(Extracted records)
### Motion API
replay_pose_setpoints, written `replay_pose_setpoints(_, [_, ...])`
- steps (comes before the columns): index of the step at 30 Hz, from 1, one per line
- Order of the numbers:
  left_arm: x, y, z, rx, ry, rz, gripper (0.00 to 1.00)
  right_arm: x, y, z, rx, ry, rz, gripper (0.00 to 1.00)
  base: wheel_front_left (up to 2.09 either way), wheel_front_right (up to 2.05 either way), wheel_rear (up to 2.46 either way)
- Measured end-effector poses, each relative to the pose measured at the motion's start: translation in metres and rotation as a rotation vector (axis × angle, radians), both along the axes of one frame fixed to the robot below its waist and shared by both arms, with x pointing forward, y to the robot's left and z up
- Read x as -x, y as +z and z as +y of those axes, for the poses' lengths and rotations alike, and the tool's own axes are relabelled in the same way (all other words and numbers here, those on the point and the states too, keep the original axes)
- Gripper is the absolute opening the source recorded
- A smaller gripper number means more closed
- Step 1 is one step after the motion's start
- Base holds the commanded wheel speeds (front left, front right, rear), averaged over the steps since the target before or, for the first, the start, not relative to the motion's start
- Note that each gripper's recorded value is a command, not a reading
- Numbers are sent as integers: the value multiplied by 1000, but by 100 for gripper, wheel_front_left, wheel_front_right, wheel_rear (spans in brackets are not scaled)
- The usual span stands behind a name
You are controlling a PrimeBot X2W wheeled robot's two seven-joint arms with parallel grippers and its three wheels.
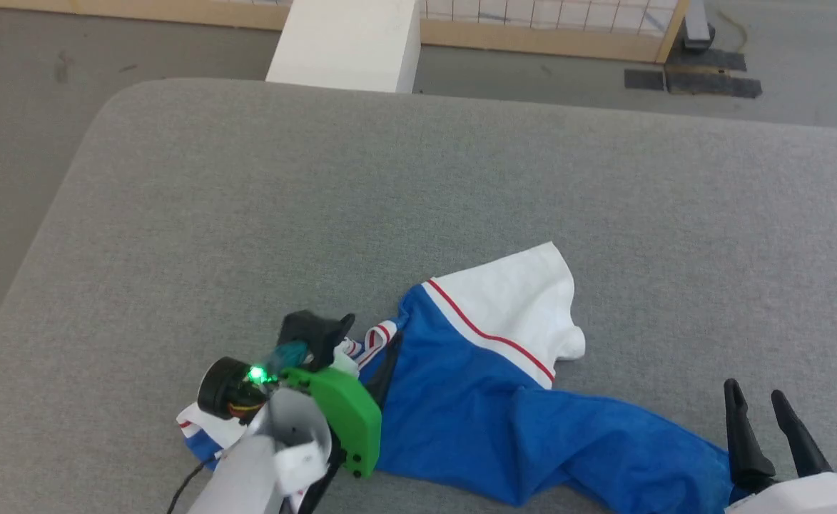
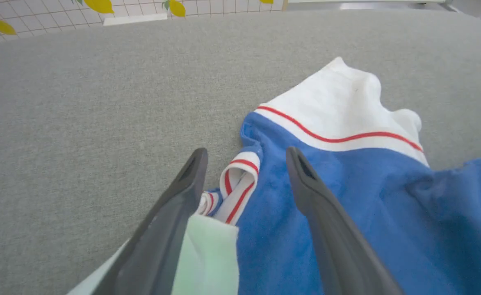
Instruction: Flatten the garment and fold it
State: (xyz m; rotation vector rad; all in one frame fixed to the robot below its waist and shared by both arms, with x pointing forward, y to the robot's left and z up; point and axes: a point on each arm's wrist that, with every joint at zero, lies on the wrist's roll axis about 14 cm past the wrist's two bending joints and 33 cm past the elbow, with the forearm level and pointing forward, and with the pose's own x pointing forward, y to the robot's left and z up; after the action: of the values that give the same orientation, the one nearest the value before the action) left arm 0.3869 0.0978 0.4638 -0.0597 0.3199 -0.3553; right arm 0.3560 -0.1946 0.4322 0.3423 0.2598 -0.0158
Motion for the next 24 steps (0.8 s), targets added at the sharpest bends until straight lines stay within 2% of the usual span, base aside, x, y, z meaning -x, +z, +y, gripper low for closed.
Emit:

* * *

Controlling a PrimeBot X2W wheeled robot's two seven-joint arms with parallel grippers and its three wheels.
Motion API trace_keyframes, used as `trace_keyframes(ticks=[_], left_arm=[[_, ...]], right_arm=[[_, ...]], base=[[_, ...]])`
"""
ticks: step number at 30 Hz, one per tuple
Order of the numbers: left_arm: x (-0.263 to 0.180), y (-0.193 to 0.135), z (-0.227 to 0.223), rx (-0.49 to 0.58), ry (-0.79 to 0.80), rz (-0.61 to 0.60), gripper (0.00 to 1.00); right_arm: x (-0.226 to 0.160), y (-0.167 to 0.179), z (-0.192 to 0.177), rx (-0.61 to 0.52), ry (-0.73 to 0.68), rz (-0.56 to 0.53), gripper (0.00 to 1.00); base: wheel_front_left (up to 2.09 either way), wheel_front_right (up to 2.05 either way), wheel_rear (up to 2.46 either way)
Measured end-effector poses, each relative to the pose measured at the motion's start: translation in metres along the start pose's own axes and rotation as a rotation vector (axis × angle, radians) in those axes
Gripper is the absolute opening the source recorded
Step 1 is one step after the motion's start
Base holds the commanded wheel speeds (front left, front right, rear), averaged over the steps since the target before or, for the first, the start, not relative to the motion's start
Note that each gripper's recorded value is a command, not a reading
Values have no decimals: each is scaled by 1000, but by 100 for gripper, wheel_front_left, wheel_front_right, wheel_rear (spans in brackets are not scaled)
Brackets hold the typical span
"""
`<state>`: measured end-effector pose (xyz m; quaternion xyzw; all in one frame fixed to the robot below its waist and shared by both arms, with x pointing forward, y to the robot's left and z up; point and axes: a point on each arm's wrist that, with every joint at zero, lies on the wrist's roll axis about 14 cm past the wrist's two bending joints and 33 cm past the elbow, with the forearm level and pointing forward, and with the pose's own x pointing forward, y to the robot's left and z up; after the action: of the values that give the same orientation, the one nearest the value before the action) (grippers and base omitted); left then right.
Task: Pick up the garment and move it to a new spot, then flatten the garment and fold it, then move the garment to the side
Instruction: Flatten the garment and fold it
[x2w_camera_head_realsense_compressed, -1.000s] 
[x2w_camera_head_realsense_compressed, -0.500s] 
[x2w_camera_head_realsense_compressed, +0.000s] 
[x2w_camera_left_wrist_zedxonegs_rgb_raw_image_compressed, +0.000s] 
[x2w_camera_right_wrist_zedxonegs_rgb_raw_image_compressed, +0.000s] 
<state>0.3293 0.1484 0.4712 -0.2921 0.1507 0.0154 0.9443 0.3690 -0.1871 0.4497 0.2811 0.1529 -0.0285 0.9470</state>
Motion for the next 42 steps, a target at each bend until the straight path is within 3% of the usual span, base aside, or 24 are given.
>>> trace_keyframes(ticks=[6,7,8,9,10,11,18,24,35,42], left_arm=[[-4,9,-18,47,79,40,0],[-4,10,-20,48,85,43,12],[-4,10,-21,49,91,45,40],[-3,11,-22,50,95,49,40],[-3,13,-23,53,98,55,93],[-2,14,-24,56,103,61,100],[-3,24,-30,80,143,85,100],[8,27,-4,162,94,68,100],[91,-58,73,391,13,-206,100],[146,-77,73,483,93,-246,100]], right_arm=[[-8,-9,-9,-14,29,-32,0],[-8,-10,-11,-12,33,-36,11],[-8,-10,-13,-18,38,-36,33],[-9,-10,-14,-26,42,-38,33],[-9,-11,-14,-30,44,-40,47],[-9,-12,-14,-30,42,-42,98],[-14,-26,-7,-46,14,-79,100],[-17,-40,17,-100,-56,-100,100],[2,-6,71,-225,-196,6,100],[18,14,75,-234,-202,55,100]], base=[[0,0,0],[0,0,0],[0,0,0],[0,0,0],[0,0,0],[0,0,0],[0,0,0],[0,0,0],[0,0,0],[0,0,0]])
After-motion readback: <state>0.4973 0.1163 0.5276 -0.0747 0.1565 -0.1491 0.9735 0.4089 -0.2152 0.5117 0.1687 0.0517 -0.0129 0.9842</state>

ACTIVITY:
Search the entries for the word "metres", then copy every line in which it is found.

YOUR RESPONSE:
- Measured end-effector poses, each relative to the pose measured at the motion's start: translation in metres and rotation as a rotation vector (axis × angle, radians), both along the axes of one frame fixed to the robot below its waist and shared by both arms, with x pointing forward, y to the robot's left and z up
Measured end-effector poses, each relative to the pose measured at the motion's start: translation in metres along the start pose's own axes and rotation as a rotation vector (axis × angle, radians) in those axes

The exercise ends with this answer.